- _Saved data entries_
____________
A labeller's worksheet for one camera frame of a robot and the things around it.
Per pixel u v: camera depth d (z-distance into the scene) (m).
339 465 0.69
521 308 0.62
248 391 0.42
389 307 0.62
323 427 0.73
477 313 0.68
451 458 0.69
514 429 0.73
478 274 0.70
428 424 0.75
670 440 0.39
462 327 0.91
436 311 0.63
____________
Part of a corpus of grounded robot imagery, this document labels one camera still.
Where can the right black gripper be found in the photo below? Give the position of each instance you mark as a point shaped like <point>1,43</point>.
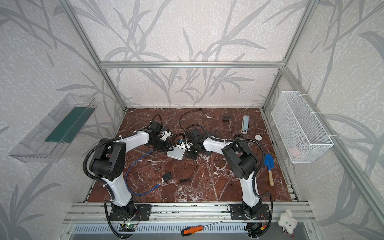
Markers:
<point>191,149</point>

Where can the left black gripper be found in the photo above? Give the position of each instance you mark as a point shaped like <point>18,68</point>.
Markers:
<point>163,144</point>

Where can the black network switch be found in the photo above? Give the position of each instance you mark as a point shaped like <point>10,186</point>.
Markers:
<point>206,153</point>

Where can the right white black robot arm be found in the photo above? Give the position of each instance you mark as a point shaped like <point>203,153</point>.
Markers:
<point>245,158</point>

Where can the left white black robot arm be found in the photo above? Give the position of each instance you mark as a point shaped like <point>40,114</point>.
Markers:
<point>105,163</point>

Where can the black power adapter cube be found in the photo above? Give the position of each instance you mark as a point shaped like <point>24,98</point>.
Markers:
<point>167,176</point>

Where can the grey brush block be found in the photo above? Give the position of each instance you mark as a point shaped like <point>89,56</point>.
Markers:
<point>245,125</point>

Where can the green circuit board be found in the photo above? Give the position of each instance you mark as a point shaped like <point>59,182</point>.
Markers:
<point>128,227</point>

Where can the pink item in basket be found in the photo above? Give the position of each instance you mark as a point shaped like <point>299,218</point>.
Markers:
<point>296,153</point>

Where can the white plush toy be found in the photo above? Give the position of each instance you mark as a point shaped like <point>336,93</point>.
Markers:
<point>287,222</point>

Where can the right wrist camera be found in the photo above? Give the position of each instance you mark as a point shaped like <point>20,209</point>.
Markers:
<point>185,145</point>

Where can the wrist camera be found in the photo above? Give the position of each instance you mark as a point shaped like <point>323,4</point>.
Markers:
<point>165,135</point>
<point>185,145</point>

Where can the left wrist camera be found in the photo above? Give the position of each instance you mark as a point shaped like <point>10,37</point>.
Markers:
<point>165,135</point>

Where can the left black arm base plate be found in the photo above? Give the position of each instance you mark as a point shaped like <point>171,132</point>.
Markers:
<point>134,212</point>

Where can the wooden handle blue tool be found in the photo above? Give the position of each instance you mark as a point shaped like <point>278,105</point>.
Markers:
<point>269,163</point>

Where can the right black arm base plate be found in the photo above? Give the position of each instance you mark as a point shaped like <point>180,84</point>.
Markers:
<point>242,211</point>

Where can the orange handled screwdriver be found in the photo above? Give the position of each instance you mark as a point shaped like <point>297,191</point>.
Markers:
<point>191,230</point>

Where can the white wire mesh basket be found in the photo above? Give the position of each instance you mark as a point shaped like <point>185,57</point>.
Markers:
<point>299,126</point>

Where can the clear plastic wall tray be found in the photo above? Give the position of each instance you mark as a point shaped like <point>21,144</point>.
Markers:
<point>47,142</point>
____________
- _PROBLEM REQUIREMENTS_
Using the data above, extract exactly the lines from the one that holds "Where can the clear" to the one that holds "<point>47,142</point>", both ends included, and no others.

- _RESULT FOR THIS TASK_
Where can the clear plastic wall tray be found in the photo above? Give the position of each instance you mark as a point shaped like <point>21,144</point>.
Markers:
<point>47,142</point>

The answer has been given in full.